There never has been a model for what the Knicks are trying to do. So, to say it hasn't been successful is invalid. These are the facts: NY has a great coach and management that is very well respected with a good track record. They have some talented young pieces and should add at least one more this year. They have enough flexibilty to acquire at least one max player and possibly 2. At the least one max and a high 2nd tier player. It is NY....media center of the free world. No team has ever had this much working for them. I'm not sure about getting it done in '10 but I am confident if they don't, they will by '11.


----------



## urwhatueati8god (May 27, 2003)

To say that nobody has tried to do what the Knicks are doing is only partially accurate. Nobody has tried to do what the Knicks are trying to do in such a short period of time. The Knicks are rebuilding whether anybody wants to word it that way or not. To say that the team was better off before the trades of Zach Randolph and Jamal Crawford is the equivalent of saying that the Clippers are better than the Kings. Yes, the Clippers are statistically better than the Kings. They also have albatross contracts on mostly overpaid schmucks that keep them from acquiring any players that would get them to the next level and they lose their first round pick next year to boot.

Rebuilding is going to be hard as hell for this team.

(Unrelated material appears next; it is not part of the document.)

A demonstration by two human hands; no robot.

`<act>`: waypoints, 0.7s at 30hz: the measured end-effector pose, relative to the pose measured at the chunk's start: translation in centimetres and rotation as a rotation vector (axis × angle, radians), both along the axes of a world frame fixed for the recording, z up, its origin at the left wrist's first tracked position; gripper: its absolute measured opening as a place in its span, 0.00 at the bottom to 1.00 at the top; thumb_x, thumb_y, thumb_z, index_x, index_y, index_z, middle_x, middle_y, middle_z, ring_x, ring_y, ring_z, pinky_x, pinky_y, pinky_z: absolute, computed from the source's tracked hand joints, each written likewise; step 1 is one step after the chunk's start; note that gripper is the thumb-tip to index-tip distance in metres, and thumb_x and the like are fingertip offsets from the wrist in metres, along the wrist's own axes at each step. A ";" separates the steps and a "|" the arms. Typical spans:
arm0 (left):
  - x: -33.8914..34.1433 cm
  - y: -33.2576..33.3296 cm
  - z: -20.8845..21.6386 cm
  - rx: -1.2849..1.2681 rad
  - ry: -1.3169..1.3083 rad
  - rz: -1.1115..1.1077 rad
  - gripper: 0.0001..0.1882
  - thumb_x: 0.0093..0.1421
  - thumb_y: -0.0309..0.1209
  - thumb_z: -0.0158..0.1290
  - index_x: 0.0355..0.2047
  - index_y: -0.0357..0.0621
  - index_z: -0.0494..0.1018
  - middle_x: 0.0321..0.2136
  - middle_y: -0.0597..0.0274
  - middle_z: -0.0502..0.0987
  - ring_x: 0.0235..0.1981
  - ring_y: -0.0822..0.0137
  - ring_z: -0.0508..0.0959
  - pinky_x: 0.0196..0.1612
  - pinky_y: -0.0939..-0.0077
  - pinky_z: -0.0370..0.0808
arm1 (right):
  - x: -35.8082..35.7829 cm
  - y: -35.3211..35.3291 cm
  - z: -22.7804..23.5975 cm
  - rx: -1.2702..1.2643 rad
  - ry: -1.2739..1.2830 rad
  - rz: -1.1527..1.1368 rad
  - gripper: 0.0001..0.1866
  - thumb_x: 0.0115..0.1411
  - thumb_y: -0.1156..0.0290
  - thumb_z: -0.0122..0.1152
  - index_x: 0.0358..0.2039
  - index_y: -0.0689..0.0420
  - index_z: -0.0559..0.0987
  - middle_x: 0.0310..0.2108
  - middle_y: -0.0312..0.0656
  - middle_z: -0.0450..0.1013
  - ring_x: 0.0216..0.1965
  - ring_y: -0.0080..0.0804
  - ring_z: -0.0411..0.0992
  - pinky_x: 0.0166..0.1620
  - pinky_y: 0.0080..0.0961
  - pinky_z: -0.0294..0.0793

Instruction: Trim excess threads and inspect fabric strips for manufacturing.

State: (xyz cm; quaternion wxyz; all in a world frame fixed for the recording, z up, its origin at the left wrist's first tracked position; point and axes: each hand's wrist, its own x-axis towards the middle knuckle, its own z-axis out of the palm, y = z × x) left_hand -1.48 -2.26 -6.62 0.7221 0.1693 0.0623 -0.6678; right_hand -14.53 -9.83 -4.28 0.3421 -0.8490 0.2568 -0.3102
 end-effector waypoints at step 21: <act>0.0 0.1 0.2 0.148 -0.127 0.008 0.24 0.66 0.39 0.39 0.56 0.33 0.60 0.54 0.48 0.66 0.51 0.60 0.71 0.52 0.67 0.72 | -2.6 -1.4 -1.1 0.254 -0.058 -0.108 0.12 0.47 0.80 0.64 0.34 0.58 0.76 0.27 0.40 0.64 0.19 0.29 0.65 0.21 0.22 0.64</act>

They had the highest payroll in the league and nothing to show for it. If the team had made the playoffs, they would have been done in the first round regardless. The team had no potential. Crawford has been blacklisted from the Warriors and the two general managers who trusted Randolph and Crawford with their respective franchises are likely to be fired in the off-season. How anybody was supposed to be tricked into thinking they had any value whatsoever is beyond any and all logic. They are both overpaid players who shouldn't be anything better than a fourth option on a good team.

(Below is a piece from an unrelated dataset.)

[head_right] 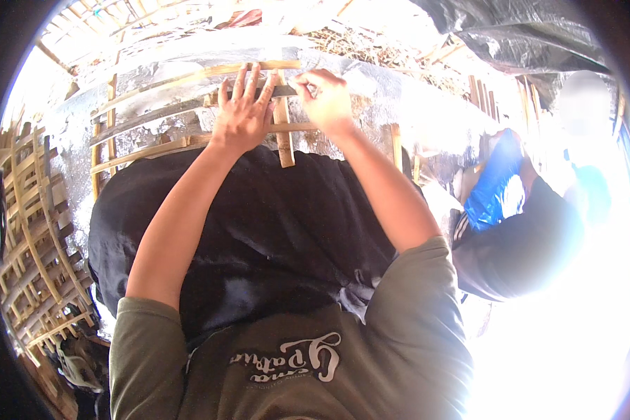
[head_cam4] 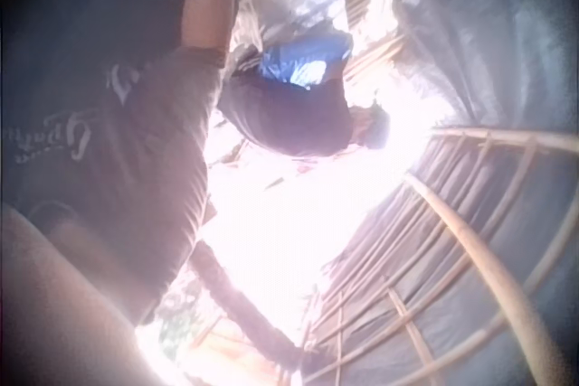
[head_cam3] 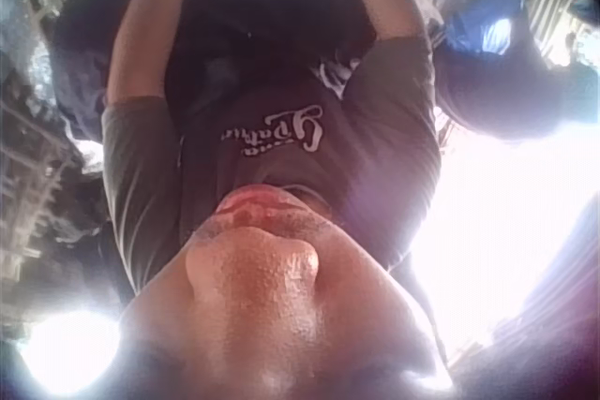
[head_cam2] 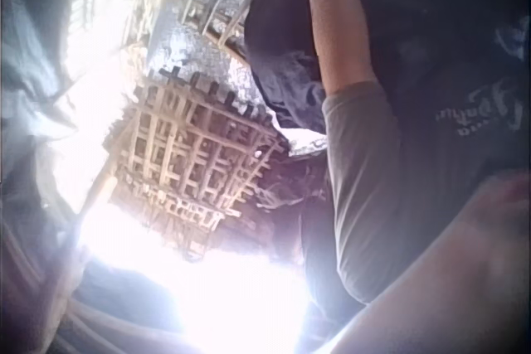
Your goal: The person hammers nails into wooden slats to secure them to a roof frame, then places additional slats and fastens them with nails. The work occurs on a partially constructed roof with plastic sheeting and bamboo elements visible.
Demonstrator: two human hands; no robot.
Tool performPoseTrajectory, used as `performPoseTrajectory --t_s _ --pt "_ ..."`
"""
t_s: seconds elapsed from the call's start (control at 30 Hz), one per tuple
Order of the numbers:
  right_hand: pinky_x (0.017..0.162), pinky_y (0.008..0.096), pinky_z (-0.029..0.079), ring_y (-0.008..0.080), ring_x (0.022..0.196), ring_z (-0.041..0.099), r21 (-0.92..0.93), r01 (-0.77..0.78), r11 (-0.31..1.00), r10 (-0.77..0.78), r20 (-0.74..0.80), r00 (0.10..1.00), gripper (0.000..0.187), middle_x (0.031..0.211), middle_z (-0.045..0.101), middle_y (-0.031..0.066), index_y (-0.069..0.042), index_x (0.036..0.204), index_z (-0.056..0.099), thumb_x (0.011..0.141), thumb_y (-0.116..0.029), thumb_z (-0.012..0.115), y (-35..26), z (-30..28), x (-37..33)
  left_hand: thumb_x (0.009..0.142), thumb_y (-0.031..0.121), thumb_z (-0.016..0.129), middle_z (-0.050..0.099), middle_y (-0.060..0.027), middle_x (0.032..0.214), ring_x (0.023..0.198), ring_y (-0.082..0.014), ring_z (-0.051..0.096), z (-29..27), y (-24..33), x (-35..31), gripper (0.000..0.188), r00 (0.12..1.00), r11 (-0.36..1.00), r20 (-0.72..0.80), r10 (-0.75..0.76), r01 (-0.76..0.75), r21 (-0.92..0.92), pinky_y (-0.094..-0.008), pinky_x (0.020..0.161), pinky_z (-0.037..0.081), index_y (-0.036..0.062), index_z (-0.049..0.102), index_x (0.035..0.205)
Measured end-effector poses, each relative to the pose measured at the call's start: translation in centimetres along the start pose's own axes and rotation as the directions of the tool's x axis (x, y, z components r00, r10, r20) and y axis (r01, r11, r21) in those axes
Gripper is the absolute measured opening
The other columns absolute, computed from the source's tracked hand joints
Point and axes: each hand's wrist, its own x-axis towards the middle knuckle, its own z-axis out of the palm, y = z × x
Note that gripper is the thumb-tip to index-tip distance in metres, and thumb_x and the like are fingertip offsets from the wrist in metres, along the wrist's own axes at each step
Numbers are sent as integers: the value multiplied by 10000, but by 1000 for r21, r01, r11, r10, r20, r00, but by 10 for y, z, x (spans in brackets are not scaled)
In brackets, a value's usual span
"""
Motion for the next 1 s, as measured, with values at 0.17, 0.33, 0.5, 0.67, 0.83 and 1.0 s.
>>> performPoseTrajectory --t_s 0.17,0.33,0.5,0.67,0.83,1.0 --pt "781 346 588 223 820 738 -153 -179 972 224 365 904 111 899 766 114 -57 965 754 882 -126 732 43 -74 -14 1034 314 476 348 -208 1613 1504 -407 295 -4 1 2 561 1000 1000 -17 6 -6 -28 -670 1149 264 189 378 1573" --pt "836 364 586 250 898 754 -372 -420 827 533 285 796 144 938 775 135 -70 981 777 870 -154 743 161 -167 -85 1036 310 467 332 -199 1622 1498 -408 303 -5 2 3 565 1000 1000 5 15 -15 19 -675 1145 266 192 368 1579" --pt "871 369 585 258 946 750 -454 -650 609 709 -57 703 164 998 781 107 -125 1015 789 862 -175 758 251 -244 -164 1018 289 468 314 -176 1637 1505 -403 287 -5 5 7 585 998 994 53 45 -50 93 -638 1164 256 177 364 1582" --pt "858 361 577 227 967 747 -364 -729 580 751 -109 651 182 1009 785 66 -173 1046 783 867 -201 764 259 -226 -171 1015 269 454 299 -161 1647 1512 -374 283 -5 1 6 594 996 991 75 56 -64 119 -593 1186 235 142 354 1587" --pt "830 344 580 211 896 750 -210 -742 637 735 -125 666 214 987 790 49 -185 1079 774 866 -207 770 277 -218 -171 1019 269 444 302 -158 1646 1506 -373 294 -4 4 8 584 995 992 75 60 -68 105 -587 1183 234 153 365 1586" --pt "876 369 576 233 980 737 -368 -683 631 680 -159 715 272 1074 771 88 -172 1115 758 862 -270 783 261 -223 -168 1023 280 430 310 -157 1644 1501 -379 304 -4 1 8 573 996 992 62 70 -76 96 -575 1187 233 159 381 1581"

Should the 2010 plan fail, it will merely take longer to rebuilt than originally thought. The Knicks will just need to go out and acquire more picks with whatever talent they have and it should hopefully lead to prosperity. Being smart with the picks would certainly help to. The Knicks already have the likes of Wilson Chandler who is a good fourth option or mediocre third option and Danilo Gallinari who is a good third option or mediocre second option. Obtaining any one of the top three free agents in the 2010 class would go a great way and obtaining another member would solidify team as a powerhouse in the eastern conference. If they are unable to do so, 2010 won't bode well for them and they should be able to make up for it with a quality draft pick.


----------



## alphaorange (Jul 2, 2006)

*Reread my post*

No team has EVER had money for 2 max players. No major market team has EVER tried this with this much cap space. And no team with a stable, highly qualified coaching staff in place with a high functioning management with ownership that is willing to spend whatever it takes has EVER tried this. So to have all of these in the same scenario is absolutely unheard of. If you disagree, please show me where I am wrong. My guess is that we will end up with at least two allstars that are not on the team already. There is simply no way to know what we will look like. For example, if we end up with Bosh, he will either have to play center (in which case Lee will be gone), or PF(which means Gallo will be a SF and Chandler will likely be gone).

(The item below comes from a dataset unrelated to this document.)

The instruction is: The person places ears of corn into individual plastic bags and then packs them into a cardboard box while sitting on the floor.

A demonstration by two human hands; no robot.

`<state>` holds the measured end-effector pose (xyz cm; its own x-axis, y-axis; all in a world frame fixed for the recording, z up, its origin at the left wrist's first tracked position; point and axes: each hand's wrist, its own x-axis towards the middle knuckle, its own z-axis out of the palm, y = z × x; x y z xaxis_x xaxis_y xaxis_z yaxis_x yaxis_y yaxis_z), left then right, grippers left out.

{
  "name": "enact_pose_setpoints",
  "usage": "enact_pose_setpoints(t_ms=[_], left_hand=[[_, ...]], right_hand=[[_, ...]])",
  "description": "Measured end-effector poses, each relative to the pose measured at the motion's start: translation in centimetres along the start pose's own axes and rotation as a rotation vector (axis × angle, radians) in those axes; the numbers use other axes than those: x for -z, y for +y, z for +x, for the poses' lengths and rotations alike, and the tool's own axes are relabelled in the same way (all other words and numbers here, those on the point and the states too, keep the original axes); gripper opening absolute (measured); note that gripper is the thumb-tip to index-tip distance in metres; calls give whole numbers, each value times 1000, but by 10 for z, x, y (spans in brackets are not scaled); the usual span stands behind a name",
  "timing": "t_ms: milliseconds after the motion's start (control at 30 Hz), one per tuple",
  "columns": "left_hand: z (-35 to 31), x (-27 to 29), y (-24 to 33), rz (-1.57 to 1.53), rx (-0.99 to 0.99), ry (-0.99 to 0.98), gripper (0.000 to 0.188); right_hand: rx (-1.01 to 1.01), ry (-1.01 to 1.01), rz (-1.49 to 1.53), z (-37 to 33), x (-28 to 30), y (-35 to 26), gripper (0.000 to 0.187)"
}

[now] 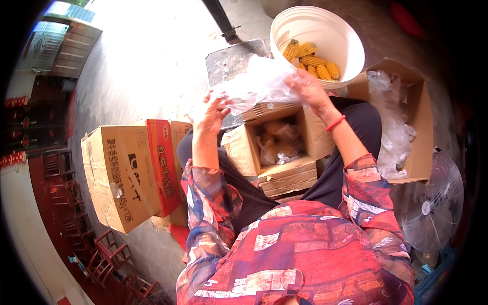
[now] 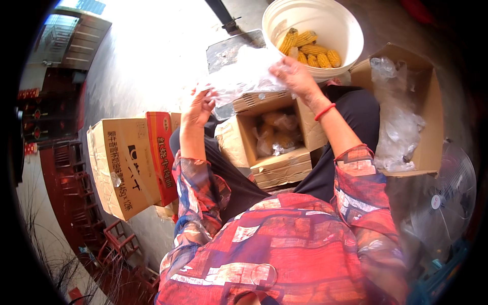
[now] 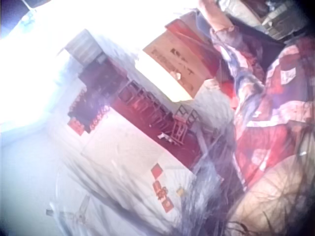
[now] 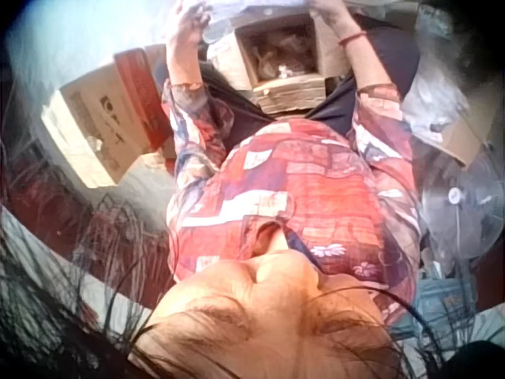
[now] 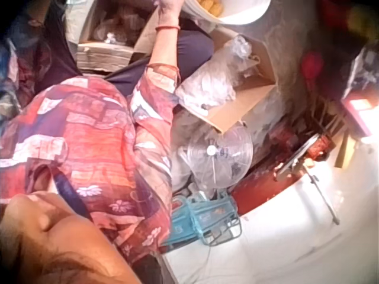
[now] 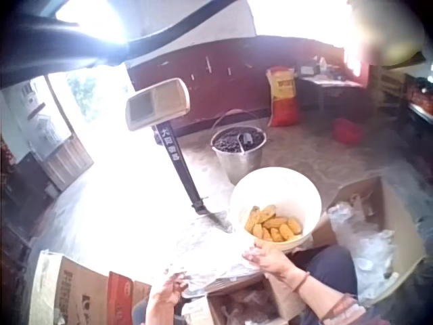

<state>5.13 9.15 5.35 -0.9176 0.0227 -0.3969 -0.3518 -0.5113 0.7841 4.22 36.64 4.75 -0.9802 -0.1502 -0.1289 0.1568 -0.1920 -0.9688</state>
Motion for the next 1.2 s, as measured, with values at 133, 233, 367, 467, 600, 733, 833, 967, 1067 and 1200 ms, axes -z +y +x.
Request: enact_pose_setpoints(t_ms=[133,233,367,467,600,733,833,967,1067,1200], left_hand=[[-18,-7,20,42,19,-332,39],[-23,-11,21,232,75,-447,29],[-28,-7,25,115,106,-579,25],[-27,-22,26,78,128,-538,27],[-8,-15,10,617,39,-235,25],[9,-9,3,453,-225,60,15],[18,1,7,282,-417,235,17],[15,1,13,171,-391,254,18],[21,-5,6,235,-435,276,19],[24,-7,1,376,-473,319,20]], right_hand=[[-2,-117,-377,0,1,16,21],[-43,-30,-259,2,6,19,16],[15,40,-158,1,7,12,13],[54,33,-206,-1,7,20,14],[72,47,-268,-4,3,14,17],[66,67,-384,-8,10,-10,23],[105,105,-240,-7,17,-36,20],[48,102,-307,14,53,-64,16],[-166,53,-415,58,78,-64,21],[-284,39,-504,122,110,-29,28]])
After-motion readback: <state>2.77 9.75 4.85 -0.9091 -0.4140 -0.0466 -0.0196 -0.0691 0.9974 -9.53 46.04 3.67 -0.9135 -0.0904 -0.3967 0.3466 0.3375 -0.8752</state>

If we were to trade and get 'melo, DG moves to PF and Chandler goes again. Bosh is very much a possibility. 'Melo's situation is also fluid and he is free in '11. In the next couple of years there will be a cyclone of activity and NY will be in an unprecedented position to be in the middle of it.


----------



## Da Grinch (Aug 17, 2002)

*Re: Agree to disagree..*



alphaorange said:


> There never has been a model for what the Knicks are trying to do. So, to say it hasn't been successful is invalid. These are the facts: NY has a great coach and management that is very well respected with a good track record. They have some talented young pieces and should add at least one more this year. They have enough flexibilty to acquire at least one max player and possibly 2. At the least one max and a high 2nd tier player. It is NY....media center of the free world. No team has ever had this much working for them. I'm not sure about getting it done in '10 but I am confident if they don't, they will by '11.


actually you are wrong , the heat have no salary obligations outside of wade (who has a player option)past summer of 2010. the only player they are likely to have picked up is mike beasely, if by some miracle they lose wade , they will have max space for 2 guys .

plenty of other teams have room enoungh for 1 max guy and are a move or 2 away from having room for 2 just like the knicks, like the nets , okc,cleve. chicago, det., memp.,minny, portland, and spurs.

its been done before , and its being done right now.

the knicks have 18.16 mil not counting the team options of gallo and chandler and the extentions of lee and robinson in which they will likely sign at least ...curry they may get rid of if he gets healthy , a team may take a flyer on him...but who will take jeffries...and why?

most of the teams i have named previously have just as much young talent as the knicks if not more, the knicks aren't special come summer of 2010, walsh has had virtually no sucess as a hunter of big time free agents in his long career, thats just not how he has done business in indy. 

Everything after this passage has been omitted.